"Has the Great Game returned to Centeral Asia after 9/11?," a public lecture by Baktybek Beshimov
From site: News & Events
Date: Wednesday, April 11th, 2012
Time: 7:30 pm
Duration: 1 hour, 30 minutes
Location: Room 150, Center for the Sciences
Sponsored by: Model U.M., International Education, and Political Science Department
Contact: Elizabeth Brewer, Office of International Education / Elizabeth Brewer 608-363-2280
The lecture: "Has the Great Game returned to Central Asia after 9/11?"

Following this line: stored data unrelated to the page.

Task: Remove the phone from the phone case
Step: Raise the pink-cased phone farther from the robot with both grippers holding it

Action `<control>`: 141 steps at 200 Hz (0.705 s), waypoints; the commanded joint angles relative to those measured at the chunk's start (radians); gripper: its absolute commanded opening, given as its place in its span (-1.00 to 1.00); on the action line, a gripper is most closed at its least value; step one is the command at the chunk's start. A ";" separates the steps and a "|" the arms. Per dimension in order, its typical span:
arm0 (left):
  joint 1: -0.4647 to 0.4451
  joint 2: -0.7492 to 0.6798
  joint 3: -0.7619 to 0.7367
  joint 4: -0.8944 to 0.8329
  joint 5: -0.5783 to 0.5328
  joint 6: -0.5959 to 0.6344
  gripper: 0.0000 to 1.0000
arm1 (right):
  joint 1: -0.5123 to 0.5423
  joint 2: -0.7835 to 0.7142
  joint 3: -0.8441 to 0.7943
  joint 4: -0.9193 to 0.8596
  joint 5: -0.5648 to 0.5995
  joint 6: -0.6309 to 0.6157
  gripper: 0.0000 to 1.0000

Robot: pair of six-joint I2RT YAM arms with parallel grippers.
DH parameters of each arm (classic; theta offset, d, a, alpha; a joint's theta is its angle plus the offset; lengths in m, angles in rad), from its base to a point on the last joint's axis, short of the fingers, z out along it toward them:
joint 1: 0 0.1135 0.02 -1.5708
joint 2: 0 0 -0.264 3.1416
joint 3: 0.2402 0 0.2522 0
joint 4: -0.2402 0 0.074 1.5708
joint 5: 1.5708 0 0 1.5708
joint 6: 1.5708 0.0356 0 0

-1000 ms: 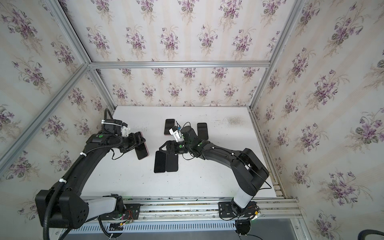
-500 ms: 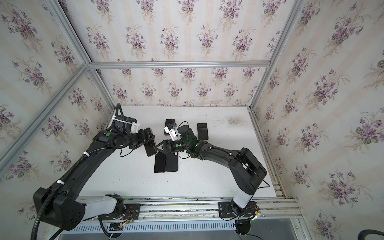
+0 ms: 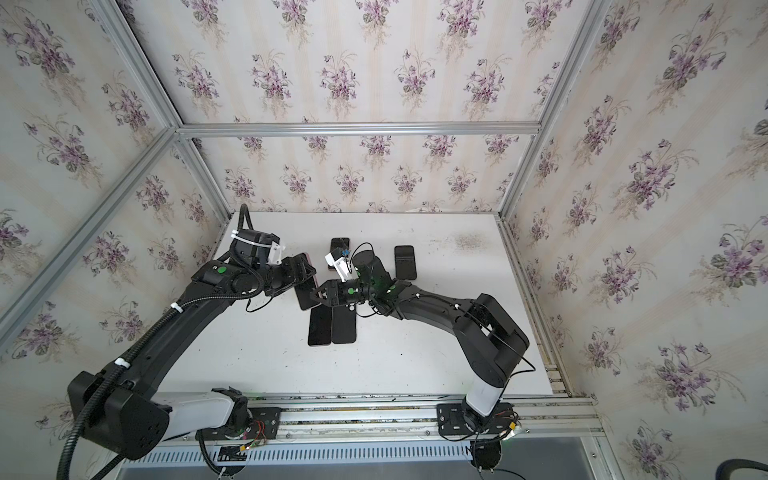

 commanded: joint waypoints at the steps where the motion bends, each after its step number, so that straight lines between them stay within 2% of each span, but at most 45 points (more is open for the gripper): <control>1: -0.005 -0.008 0.004 0.057 -0.011 -0.015 0.15 | 0.001 0.004 0.018 0.028 0.001 0.012 -0.42; 33: -0.022 -0.030 -0.002 0.087 -0.011 -0.020 0.17 | 0.001 -0.002 0.016 0.018 0.002 0.012 -0.78; 60: -0.024 -0.075 -0.014 0.137 -0.011 -0.030 0.50 | 0.000 -0.025 0.009 0.007 0.005 0.008 -1.00; 74: -0.024 -0.097 -0.012 0.164 -0.005 -0.033 0.78 | -0.002 -0.045 0.003 -0.012 0.007 -0.012 -1.00; 92: -0.024 -0.122 0.004 0.189 -0.007 -0.031 0.98 | -0.010 -0.082 -0.006 -0.072 0.021 -0.055 -1.00; 116: -0.024 -0.145 0.059 0.205 -0.002 0.009 0.99 | -0.056 -0.157 -0.053 -0.134 0.029 -0.102 -1.00; 141: -0.024 -0.153 0.137 0.205 -0.003 0.093 0.99 | -0.150 -0.274 -0.115 -0.220 0.034 -0.194 -1.00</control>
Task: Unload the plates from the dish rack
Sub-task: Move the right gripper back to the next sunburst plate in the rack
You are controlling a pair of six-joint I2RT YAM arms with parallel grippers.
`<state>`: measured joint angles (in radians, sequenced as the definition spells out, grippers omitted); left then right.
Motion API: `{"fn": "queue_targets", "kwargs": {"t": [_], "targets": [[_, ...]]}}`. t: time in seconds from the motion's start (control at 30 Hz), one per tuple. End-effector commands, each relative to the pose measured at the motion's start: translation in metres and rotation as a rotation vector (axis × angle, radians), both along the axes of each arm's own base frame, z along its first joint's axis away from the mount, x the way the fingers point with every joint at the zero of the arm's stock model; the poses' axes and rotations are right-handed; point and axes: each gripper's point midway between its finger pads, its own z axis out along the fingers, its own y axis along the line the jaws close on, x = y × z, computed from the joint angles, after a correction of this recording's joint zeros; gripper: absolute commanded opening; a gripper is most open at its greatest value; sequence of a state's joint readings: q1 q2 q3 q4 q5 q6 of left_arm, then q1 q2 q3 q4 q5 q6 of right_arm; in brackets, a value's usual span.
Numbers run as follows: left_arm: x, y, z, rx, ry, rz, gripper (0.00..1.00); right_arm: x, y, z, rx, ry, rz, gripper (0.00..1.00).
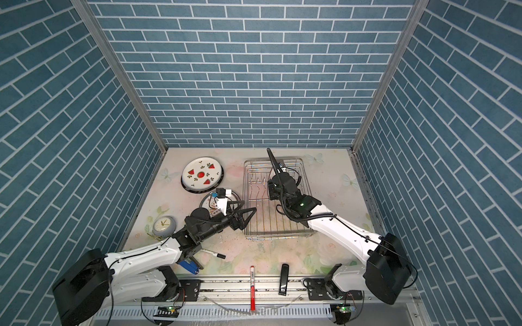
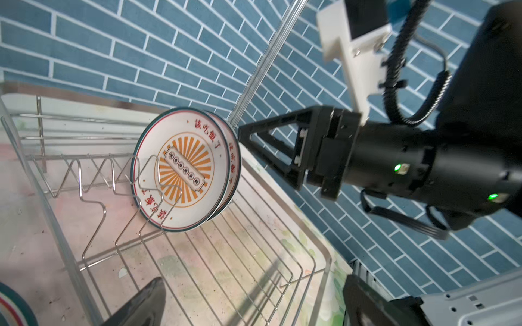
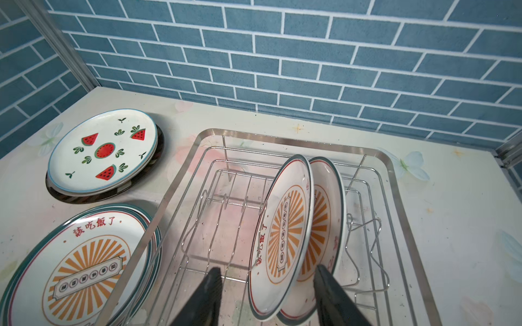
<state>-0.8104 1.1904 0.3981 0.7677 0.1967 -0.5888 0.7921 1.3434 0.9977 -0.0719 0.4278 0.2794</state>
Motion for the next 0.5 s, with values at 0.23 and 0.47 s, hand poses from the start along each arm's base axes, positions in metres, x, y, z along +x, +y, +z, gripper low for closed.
{"fn": "queue_targets", "kwargs": {"t": [0.23,0.47], "targets": [[0.013,-0.003,0.016,-0.075,-0.014,0.069,1.0,0.037,-0.012,0.004,-0.059,0.015,-0.151,0.36],[0.013,-0.001,0.014,-0.05,-0.011,0.096,1.0,0.051,-0.005,-0.006,-0.068,0.032,-0.154,0.3]]}}
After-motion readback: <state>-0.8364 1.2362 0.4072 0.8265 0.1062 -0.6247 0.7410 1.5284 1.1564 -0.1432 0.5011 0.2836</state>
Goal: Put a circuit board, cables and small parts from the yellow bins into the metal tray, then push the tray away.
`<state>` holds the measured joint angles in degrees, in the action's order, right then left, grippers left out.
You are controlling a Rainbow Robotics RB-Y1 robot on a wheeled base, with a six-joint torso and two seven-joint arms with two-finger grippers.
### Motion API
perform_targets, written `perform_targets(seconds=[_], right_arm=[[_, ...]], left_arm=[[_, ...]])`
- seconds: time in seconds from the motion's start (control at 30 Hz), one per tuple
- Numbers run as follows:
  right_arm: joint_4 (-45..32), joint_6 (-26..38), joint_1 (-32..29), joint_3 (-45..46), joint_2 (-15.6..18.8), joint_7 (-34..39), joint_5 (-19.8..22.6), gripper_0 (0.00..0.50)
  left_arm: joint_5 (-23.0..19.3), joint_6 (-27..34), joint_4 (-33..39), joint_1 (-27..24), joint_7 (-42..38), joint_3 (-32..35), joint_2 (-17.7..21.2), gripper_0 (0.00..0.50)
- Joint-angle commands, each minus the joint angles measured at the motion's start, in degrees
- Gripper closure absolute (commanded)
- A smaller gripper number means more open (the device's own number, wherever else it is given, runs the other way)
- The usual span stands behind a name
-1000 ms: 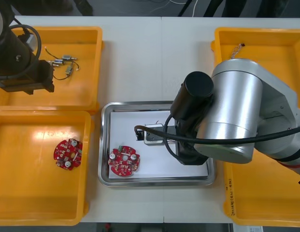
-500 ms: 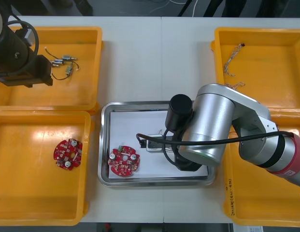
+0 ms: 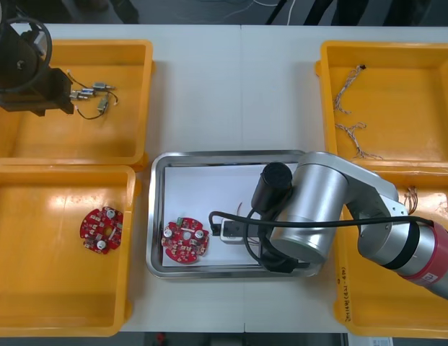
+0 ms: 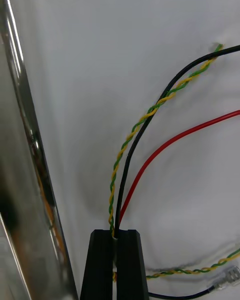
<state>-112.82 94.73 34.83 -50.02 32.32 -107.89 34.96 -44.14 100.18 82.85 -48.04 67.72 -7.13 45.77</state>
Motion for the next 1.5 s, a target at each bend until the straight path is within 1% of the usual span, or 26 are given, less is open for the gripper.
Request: perform_targets(seconds=[0.03, 0.2, 0.33, 0.37, 0.4, 0.43, 0.47, 0.5, 0.53, 0.77, 0.9, 1.07, 1.2, 1.3, 1.37, 1.47, 1.5], right_arm=[[-0.6, -0.5, -1.6, -1.0, -0.9, 1.8, -1.2, 0.500], [-0.6, -0.4, -2.5, -1.0, -2.1, 2.7, -3.4, 0.500], [-0.6, -0.5, -2.7, -1.2, -2.3, 3.6, -4.1, 0.500], [-0.6, -0.4, -2.7, -1.3, -2.3, 3.7, -4.3, 0.490], [-0.6, -0.4, -2.7, -1.7, -2.3, 3.9, -4.7, 0.449], [-0.6, -0.4, -2.7, -1.9, -2.3, 4.0, -5.2, 0.344], [-0.6, -0.4, -2.7, -2.0, -2.3, 4.1, -5.4, 0.264], [-0.6, -0.4, -2.7, -2.1, -2.4, 4.2, -6.0, 0.056], [-0.6, -0.4, -2.6, -2.1, -2.5, 4.3, -6.7, 0.000], [-2.7, -0.8, -2.3, -1.9, -2.7, 4.4, -8.9, 0.000], [-4.3, 0.1, -2.2, -0.3, -2.7, 4.4, -8.6, 0.000], [-6.0, 1.2, -1.3, 2.4, -2.7, 4.5, -7.3, 0.000], [-8.6, 5.4, 0.0, 6.0, -3.2, 4.8, -6.4, 0.000], [-10.0, 9.0, 0.9, 9.6, -3.6, 5.0, -4.5, 0.000], [-10.7, 12.0, 1.6, 12.6, -3.8, 5.1, -3.1, 0.000], [-11.1, 15.1, 2.8, 16.0, -3.8, 5.2, -1.2, 0.000], [-11.2, 15.3, 3.1, 16.7, -3.8, 5.2, -0.9, 0.000]], left_arm=[[2.0, -3.2, -3.3, -5.7, 4.3, -1.5, -2.0, 0.000], [3.1, -6.0, -6.3, -7.2, 5.7, -1.9, -3.8, 0.000], [4.1, -7.0, -9.3, -8.7, 9.5, -1.9, -5.0, 0.000], [4.1, -7.3, -9.7, -9.0, 9.8, -1.9, -5.2, 0.000], [4.1, -7.9, -10.7, -9.4, 10.4, -1.9, -5.5, 0.000], [4.1, -8.6, -11.6, -9.6, 11.3, -1.9, -5.8, 0.000], [4.2, -8.9, -12.0, -9.8, 11.8, -1.9, -6.0, 0.000], [4.5, -9.7, -12.9, -10.1, 12.6, -1.9, -6.4, 0.000], [4.8, -10.4, -13.9, -10.2, 13.3, -1.9, -6.7, 0.000], [6.8, -13.9, -17.4, -11.5, 16.6, -3.1, -8.7, 0.000], [7.0, -18.3, -19.1, -11.5, 16.7, -6.8, -9.2, 0.000], [7.3, -22.0, -22.4, -12.0, 17.6, -7.7, -10.4, 0.000], [8.5, -23.0, -23.5, -12.2, 18.6, -7.7, -11.1, 0.000], [8.5, -24.7, -24.8, -12.2, 19.2, -7.7, -11.6, 0.000], [8.5, -26.9, -26.4, -12.2, 19.8, -7.7, -12.1, 0.000], [8.5, -29.3, -28.2, -12.3, 21.7, -7.7, -12.6, 0.000], [8.6, -29.6, -28.4, -12.2, 22.1, -7.7, -12.6, 0.000]])
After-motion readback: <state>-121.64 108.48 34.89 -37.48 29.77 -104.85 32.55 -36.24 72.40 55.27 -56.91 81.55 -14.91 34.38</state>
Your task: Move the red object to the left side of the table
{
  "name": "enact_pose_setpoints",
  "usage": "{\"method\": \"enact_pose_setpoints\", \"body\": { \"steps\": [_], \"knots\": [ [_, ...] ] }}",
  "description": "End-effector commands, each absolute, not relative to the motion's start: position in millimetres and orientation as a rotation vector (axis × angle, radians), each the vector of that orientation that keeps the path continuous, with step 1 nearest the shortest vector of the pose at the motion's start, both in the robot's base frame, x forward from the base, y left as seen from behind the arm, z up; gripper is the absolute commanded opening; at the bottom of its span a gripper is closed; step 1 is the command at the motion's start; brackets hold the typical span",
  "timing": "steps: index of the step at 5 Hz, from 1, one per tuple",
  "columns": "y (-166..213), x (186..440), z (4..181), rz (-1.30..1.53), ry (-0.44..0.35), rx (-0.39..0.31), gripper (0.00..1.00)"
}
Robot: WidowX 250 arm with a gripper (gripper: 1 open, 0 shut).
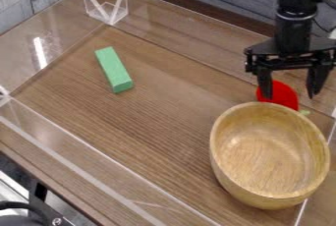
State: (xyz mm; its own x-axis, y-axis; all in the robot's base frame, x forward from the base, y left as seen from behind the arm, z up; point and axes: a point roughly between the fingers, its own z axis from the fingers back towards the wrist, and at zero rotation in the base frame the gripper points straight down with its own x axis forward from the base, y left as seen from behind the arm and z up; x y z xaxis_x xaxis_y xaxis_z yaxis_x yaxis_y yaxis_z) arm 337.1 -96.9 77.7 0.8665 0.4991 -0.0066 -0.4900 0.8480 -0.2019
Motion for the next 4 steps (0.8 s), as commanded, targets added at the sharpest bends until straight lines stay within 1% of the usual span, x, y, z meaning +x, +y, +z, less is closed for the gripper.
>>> {"method": "enact_pose_setpoints", "body": {
  "steps": [1, 2, 4],
  "knots": [
    [-89, 345, 89.6, 0.492, -0.104, -0.23, 1.0],
    [-90, 342, 91.9, 0.511, -0.128, -0.228, 1.0],
    [-104, 333, 104.0, 0.509, -0.172, -0.237, 1.0]
  ]
}}
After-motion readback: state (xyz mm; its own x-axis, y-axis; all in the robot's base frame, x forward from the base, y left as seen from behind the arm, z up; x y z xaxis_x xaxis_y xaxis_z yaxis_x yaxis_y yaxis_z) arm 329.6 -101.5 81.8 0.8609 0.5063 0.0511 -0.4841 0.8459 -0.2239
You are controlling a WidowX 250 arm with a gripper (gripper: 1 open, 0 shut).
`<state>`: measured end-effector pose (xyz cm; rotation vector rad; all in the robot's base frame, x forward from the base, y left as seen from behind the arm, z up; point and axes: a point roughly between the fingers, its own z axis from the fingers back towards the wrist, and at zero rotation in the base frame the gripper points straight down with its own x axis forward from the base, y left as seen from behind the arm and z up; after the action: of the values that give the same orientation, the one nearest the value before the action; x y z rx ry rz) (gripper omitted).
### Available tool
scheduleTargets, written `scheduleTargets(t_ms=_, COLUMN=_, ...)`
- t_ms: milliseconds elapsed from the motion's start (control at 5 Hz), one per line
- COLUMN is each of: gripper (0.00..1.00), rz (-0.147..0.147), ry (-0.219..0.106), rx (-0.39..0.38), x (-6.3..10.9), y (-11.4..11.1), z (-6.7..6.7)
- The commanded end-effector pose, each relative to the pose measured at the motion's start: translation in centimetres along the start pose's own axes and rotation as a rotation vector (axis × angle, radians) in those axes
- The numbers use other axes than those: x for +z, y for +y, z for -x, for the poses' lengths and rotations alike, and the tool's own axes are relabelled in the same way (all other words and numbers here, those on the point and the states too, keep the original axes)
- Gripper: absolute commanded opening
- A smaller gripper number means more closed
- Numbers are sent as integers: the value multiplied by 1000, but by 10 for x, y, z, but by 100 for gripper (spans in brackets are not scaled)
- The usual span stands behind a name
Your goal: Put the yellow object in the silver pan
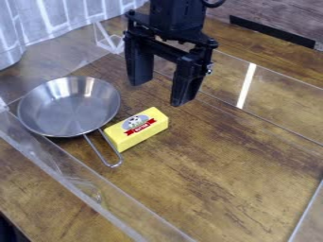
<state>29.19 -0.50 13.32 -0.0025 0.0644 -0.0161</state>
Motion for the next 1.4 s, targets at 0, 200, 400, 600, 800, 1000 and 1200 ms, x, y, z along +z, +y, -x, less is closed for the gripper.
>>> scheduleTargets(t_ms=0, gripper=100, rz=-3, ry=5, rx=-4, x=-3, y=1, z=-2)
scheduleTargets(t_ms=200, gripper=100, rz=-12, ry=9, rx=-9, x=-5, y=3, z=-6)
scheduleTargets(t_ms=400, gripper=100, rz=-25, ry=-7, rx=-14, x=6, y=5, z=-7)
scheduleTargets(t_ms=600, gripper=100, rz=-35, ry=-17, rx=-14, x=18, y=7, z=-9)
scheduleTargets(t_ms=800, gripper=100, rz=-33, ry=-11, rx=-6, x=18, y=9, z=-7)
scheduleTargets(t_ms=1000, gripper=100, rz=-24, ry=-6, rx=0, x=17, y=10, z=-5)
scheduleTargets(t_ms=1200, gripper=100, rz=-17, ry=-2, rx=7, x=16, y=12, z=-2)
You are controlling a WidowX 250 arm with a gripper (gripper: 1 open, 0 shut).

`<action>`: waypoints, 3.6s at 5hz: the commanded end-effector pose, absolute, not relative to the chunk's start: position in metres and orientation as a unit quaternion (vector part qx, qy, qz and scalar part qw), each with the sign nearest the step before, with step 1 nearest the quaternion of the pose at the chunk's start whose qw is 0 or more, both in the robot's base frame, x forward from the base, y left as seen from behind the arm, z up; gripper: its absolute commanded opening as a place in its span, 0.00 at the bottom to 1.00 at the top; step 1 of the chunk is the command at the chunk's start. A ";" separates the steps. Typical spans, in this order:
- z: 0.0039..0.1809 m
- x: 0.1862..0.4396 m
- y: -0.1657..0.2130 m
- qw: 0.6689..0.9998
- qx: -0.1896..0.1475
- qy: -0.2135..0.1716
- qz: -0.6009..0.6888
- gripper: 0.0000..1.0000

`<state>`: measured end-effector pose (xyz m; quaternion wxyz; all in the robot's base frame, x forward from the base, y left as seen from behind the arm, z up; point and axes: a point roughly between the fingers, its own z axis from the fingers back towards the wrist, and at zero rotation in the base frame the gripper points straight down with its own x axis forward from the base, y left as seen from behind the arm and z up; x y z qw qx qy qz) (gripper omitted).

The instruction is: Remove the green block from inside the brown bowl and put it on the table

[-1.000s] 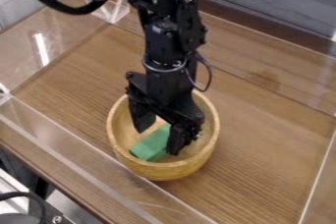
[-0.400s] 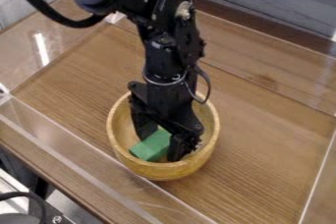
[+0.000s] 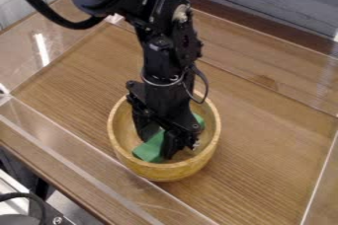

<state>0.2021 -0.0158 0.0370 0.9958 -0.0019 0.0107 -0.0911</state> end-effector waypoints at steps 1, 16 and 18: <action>0.041 0.202 -0.017 0.996 -0.006 0.009 -0.088 0.00; 0.033 0.196 -0.023 0.996 -0.033 -0.014 -0.086 1.00; 0.031 0.196 -0.020 0.996 -0.035 -0.007 -0.081 0.00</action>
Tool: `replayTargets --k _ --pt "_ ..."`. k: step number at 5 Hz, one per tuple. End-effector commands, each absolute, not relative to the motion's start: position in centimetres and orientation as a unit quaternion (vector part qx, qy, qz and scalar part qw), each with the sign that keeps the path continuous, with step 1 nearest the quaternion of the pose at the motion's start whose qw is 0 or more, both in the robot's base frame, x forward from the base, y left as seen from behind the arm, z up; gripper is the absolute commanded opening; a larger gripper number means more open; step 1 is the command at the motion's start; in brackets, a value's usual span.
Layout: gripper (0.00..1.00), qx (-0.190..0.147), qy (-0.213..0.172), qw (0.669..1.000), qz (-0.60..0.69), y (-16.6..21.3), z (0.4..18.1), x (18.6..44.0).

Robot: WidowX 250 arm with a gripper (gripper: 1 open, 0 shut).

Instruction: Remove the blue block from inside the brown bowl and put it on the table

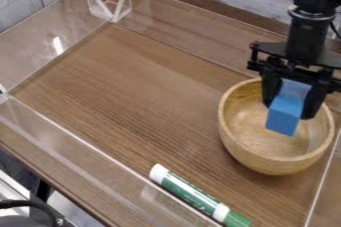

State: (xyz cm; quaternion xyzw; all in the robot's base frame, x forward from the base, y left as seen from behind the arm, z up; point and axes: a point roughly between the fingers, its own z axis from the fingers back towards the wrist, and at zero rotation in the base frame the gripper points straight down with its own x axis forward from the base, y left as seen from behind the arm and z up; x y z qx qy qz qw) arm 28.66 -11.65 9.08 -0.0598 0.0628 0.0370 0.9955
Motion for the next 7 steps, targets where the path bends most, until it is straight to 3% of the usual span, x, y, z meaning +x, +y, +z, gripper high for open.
replayTargets --k 1,7 --pt "0.00 -0.079 0.012 0.996 0.029 -11.6 12.5 29.5" --pt "0.00 -0.076 0.008 0.997 0.010 -8.0 14.2 27.8"
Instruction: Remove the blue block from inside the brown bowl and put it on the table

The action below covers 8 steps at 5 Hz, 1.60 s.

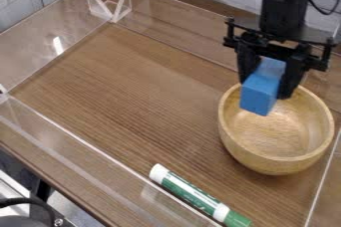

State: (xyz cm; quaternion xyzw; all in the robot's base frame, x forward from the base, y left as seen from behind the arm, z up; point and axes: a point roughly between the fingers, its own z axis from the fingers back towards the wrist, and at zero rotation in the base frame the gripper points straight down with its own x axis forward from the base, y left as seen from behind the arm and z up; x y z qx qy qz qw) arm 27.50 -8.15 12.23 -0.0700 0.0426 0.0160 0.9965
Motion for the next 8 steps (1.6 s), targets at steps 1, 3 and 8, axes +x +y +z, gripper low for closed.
replayTargets --k 1,3,8 --pt "0.00 -0.074 0.005 0.997 0.016 -7.2 14.5 27.5" --pt "0.00 -0.070 0.003 0.997 0.017 -6.0 14.9 26.8" --pt "0.00 -0.056 -0.003 0.998 0.011 -3.2 14.1 25.3"
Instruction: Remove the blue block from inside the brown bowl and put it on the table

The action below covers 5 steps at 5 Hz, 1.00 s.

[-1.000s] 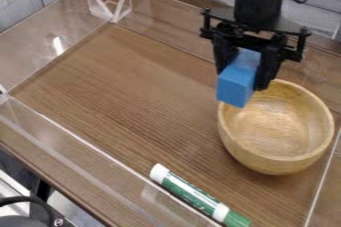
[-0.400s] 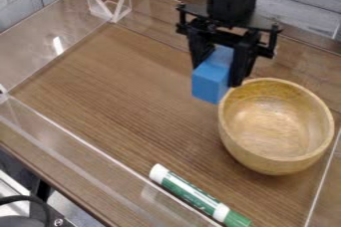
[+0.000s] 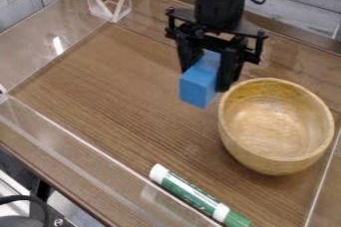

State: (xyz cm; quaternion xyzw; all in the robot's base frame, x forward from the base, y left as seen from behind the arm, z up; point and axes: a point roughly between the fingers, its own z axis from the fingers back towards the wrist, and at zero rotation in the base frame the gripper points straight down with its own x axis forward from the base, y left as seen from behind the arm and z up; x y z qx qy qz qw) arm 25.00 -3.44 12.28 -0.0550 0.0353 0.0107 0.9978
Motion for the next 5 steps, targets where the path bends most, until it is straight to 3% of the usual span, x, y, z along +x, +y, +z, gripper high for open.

Post-Soviet Central Asia is the world’s only region where the interests of great powers such as the U.S, Russia, and China are so tightly and permanently intertwined. The powers' conflicting goals and strategies, however, mean that Central Asian states lack dynamic market economies and strong, secular systems of government. Indeed, Uzbekistan, Kyrgyzstan, and Tajikistan have found themselves on the brink of failure and under the looming threat of Muslim radicalism. Washington primarily has been interested in supporting the sovereignty and independence of Central Asian states and securing its military presence. Russia prefers to contain and control Central Asia as its “zone of privileged interests, while China is setting its sights on further expansion in the region and sees the region as a potential security zone and key energy hub. The leaders and predatory elites of Central Asian states have used the rivalry between these powerful actors for their own gains.
Information on Baktybek Beshimov
Baktybek Beshimov is a Visiting Scholar at Harvard University's Davis Center for Russian and Eurasian Studies and an expert on democracy, liberty, and human rights in Central Asia. A former Provost of American University - Central Asia and President of Osh State University, both in Kyrgzstan, Dr. Beshimov served as a member of parliament of Kyrgyzstan from 2007-2010, as the Krgyz Ambassador to India, Sri Lanka, Bangladesh, and Nepal from 2000-2005, as a member of the parliament of the Kyrgyz Republic from 1998-2000. In the latter position, he played an influential role in shaping Krygyzstan's security strategy, and as a UN program representative, worked on border and economic integration issues in the Ferghana Valley. He comes to Beloit College through the Scholars at Risk Network.
Dr. Beshimov will be accompanied by his wife, Fatima Mendikulova. Currently serving as an intern and program assistant to the Human Rights to Water and Sanitation Program at Harvard University's Carr Center for Human Rights Policy, from 2006-2009 Ms. Mendikulova was theFounder/Director from of “Initiatives for Development” Public Fund (NGO), Bishkek, Kyrgyzstan, a NGO created to tackle issues of unlawful utility shut-offs and to increase knowledge of consumer's right. She also founded and directed, from 1996 to 2000, the "Center for Support of Women's Initiatives in Osh Oblast, Kyrgyzstan to provide training and job development services to women. This work drew on Ms. Mendikulova's expertise in management and human resources.
This event is free and open to the campus and community.